- [Problem details]: Without the pictures, set down everything in the listing exactly.

________________

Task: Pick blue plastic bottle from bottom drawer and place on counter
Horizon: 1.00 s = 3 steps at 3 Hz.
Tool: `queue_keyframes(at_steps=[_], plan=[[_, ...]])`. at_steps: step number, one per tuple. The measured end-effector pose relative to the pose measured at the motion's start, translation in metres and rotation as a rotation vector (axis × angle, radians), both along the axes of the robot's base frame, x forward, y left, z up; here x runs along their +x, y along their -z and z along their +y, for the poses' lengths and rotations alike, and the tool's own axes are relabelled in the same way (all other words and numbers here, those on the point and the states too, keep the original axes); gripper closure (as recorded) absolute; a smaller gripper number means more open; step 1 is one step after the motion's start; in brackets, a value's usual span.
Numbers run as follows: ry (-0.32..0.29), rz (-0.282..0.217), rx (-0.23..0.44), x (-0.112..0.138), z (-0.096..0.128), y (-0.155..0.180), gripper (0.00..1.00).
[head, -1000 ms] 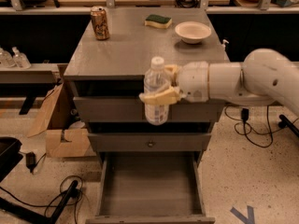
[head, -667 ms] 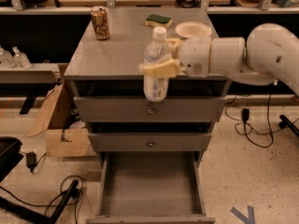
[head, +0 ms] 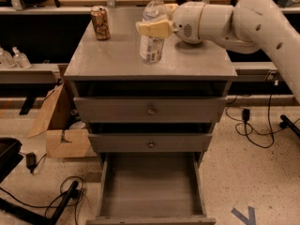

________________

- [Completed task]:
Task: Pick blue plastic bottle from bottom drawer and place on counter
Horizon: 1.00 s = 3 steps at 3 Hz.
Tool: `queue_keyframes(at_steps=[_], plan=[[_, ...]])`. at_steps: step number, one per tuple. The measured end-effector pose relative to the pose measured at the motion's start, translation in metres and rotation as a rotation vector (axis × angle, radians), both along the axes of the robot's base frame, x forward, y left, z up; here x runs along their +x, y along their -z and z along their +y, for the poses' lengths and rotations alike, and the tool's own axes are relabelled in the same way (all other words and numbers here, those on the point and the states too, keep the original axes); gripper closure (as recorded) absolute; a smaller gripper number means more open; step 1 is one step after the motion's start; in brackets, a value's usual span.
Numbers run as follows: ry (-0.32..0.29), rz (-0.282..0.217), rx (-0.23..0.44), x (-0.112..0.138), z (-0.096..0.128), y (-0.155..0.180), gripper (0.00..1.00).
[head, -1000 ms] 
[head, -667 ms] 
[head, +0 ms] 

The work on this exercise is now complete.